We decided to dedicate a day to meeting any of the Conways who had research to present or who wanted to find out more about the project and what it entailed.
From left to right:
~Martin Conway (Charles' nephew)
~Robbie Tangney (On Skype, my Grand-Uncle and son of my Great-Grandfather who fought in The Great War.)
~Maureen O' Sullivan.
~Stephen Fernane (Charles' nephew-in-law)
Also on the table a WW1 bayonet can be seen to the right of the laptop.
Martin Conway can be seen showing Charles' death penny to my Grand-Uncle Robbie over Skype.
My Uncle Robert (Author of "The History of Ballymullen Barracks") can be seen showing Charles' family some old maps and pictures of Ballymullen Barracks. A Christmas 1914 gift box can also be seen on the table. These boxes were sent to soldiers in the trenches during the Christmas of 1914 and contained small presents such as tobacco and sweets.

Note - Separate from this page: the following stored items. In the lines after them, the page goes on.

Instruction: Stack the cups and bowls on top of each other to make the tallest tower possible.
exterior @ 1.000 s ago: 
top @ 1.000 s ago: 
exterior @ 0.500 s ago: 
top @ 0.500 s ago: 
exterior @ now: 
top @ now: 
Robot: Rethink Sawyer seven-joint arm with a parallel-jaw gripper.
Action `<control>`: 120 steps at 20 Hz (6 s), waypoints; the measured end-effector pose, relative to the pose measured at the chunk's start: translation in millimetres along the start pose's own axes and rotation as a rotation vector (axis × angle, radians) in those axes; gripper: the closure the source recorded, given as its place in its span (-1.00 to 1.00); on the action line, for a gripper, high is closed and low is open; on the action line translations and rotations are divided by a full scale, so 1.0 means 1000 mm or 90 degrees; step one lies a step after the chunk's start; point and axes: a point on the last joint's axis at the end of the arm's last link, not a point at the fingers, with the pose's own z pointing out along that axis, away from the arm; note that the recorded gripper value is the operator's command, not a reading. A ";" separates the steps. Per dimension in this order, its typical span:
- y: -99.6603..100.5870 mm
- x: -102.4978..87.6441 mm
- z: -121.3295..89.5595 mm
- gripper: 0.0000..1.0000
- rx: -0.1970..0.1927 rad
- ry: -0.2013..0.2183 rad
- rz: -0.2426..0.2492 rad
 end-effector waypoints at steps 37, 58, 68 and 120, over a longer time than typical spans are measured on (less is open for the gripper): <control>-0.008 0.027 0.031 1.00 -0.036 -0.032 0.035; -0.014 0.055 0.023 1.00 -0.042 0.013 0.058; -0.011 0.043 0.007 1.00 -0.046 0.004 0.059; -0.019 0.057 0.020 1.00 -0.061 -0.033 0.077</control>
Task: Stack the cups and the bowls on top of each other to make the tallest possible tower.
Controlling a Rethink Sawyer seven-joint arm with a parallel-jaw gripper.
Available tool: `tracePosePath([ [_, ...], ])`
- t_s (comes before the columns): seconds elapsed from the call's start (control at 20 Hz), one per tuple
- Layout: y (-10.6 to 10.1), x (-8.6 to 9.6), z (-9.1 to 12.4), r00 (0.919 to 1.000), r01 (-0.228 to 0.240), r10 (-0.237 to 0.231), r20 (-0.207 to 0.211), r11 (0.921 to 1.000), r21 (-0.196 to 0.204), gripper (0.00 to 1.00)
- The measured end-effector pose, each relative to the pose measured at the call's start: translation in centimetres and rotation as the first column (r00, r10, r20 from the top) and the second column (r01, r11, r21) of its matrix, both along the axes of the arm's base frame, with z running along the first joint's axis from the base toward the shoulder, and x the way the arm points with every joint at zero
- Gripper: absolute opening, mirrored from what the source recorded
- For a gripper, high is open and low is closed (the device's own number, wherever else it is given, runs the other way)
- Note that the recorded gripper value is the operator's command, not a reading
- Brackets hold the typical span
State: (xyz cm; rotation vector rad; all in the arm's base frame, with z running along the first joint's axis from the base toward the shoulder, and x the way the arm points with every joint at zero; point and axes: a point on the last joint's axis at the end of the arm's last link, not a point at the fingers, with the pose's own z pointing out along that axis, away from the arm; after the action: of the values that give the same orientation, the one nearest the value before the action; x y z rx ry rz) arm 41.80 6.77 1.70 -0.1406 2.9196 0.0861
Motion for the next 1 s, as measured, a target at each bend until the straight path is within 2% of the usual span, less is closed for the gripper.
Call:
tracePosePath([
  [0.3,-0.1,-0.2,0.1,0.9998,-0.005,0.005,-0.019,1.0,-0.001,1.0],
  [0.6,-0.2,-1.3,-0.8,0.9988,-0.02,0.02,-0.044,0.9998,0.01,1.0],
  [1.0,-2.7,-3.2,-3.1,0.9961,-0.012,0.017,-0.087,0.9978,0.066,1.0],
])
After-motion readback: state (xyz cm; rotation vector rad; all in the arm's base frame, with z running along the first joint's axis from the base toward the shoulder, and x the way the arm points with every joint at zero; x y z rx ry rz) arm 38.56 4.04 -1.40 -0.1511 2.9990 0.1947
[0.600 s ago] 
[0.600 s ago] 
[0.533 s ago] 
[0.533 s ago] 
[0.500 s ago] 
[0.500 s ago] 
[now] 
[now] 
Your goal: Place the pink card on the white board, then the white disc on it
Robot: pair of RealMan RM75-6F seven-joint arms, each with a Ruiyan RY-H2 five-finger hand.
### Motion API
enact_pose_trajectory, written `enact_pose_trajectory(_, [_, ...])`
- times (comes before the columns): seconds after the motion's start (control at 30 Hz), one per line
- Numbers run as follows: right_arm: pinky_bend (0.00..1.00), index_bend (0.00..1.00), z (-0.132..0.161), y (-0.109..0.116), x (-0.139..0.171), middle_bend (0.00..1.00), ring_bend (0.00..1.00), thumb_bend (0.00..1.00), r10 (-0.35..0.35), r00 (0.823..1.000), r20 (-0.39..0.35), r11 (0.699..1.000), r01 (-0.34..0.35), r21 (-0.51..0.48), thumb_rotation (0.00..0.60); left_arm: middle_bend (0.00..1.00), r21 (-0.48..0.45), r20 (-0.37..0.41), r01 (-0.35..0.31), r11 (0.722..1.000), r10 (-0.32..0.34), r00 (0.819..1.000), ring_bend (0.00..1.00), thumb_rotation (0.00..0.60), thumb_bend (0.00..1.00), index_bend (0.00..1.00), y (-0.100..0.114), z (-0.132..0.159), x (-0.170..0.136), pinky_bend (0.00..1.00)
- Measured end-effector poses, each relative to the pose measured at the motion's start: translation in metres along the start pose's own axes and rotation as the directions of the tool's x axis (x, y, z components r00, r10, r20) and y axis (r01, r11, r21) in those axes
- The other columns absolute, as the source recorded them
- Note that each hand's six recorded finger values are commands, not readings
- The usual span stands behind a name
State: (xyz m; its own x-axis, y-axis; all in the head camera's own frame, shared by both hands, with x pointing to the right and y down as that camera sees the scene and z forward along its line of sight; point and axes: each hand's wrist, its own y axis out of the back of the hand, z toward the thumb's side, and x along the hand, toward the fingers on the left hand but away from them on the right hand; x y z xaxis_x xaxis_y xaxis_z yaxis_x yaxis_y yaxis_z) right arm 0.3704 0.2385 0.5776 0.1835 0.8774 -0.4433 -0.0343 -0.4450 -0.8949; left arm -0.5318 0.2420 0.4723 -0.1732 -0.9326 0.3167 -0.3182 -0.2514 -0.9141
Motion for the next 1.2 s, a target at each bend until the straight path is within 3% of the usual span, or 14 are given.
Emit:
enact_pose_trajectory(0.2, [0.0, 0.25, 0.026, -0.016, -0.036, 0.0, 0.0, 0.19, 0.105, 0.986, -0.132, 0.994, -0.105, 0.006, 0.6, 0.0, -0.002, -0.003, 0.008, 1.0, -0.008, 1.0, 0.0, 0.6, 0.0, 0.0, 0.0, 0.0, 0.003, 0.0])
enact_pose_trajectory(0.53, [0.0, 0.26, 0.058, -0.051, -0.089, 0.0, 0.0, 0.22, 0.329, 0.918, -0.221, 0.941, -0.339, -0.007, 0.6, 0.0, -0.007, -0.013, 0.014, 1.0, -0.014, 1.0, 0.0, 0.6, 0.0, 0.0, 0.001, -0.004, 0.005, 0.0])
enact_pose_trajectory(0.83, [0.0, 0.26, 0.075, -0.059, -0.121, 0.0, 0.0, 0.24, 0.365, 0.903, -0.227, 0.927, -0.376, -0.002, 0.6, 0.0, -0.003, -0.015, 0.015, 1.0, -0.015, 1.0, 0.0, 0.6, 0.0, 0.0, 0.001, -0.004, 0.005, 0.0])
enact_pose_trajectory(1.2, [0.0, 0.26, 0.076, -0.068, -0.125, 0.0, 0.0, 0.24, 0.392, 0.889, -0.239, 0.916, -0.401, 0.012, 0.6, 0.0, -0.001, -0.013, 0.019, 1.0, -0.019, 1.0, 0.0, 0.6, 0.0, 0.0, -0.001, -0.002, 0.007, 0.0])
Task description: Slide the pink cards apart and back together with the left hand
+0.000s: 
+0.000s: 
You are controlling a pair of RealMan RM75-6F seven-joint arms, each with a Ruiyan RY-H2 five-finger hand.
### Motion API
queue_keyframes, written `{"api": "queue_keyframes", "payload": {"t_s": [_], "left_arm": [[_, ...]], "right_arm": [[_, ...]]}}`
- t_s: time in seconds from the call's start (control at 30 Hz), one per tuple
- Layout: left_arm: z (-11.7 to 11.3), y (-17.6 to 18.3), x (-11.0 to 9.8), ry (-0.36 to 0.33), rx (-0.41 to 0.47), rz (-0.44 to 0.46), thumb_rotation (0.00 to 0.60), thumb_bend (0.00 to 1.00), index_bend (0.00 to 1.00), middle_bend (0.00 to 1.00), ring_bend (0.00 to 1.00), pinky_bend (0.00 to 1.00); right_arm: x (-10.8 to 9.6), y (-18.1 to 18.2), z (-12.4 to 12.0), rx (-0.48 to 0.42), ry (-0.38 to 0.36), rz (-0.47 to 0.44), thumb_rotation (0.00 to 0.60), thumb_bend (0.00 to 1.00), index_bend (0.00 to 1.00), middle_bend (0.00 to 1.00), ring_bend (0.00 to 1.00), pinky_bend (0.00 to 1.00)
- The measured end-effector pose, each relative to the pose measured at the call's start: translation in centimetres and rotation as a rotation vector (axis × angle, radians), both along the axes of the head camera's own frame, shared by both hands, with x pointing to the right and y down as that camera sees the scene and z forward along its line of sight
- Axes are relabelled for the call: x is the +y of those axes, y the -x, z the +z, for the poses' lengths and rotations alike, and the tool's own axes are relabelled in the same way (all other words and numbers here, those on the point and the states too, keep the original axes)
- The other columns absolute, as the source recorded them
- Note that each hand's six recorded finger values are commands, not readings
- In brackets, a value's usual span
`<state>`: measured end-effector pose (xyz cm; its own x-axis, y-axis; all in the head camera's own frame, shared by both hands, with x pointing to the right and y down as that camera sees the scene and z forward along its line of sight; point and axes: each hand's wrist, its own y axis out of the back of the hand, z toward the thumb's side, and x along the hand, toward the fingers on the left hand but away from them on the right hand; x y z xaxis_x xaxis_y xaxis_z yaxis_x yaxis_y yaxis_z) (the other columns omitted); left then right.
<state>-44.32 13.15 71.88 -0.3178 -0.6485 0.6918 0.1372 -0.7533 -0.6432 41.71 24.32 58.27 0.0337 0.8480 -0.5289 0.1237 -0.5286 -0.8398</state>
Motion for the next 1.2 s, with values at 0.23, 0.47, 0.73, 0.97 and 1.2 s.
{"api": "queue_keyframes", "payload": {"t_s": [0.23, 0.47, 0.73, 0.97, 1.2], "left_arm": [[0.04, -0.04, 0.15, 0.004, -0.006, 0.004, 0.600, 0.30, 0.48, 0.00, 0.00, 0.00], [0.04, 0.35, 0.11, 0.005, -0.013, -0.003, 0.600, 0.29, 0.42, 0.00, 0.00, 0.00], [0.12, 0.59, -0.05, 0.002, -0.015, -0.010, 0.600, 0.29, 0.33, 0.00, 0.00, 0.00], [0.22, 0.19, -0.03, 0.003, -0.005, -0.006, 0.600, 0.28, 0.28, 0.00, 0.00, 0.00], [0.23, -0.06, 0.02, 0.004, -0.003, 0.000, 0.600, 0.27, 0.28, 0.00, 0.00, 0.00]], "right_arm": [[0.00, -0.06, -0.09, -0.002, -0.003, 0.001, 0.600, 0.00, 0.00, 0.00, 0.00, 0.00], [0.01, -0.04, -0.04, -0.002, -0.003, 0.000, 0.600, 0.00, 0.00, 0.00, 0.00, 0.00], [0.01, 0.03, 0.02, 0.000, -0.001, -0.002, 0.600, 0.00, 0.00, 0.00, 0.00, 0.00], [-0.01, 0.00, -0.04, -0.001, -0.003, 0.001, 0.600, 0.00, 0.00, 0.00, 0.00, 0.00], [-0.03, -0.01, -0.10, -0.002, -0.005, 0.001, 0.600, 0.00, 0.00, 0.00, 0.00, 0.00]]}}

Collins' barracks 07/03/2015
On the 7th of March every student that's participating in the My Adopted Soldier programme along with all the organisers and teachers involved met in Collin's Barracks. A few of the participants gave PowerPoint presentations on their soldiers and we also split into groups according to our provinces to get to know each other a little bit better.
This is a video from the day at Collins' Barracks.
MyAdoptedSoldier on YouTube
The My Adopted Soldier programme has established its own YouTube Channel! On this channel you can find videos providing information about the project, video diaries from the participants themselves and vlogs from the trip to The Somme.
This is my short introduction to my soldier Private Charles Francis Conway.
Subscribe to our channel which can be found here to receive video updates on this amazing project.
my adopted soldier 2015 somme trip
On the 26th of June the every participant met in Ratra House in the Phoenix Park in Dublin. We said goodbye to our parents and we said hello to the participants that we would share four unforgettable days with. We boarded our bus and headed off to Áras an Úachtaráin.
Here, we all met Michael D. Higgins and had some tea and cake before driving to the airport.
That evening we arrived in Brussels Airport and got a bus to our hotel in Albert.
On the 27th of June we embarked on a day long trip to countless cemeteries to visit the graves of many of the soldiers that were researched.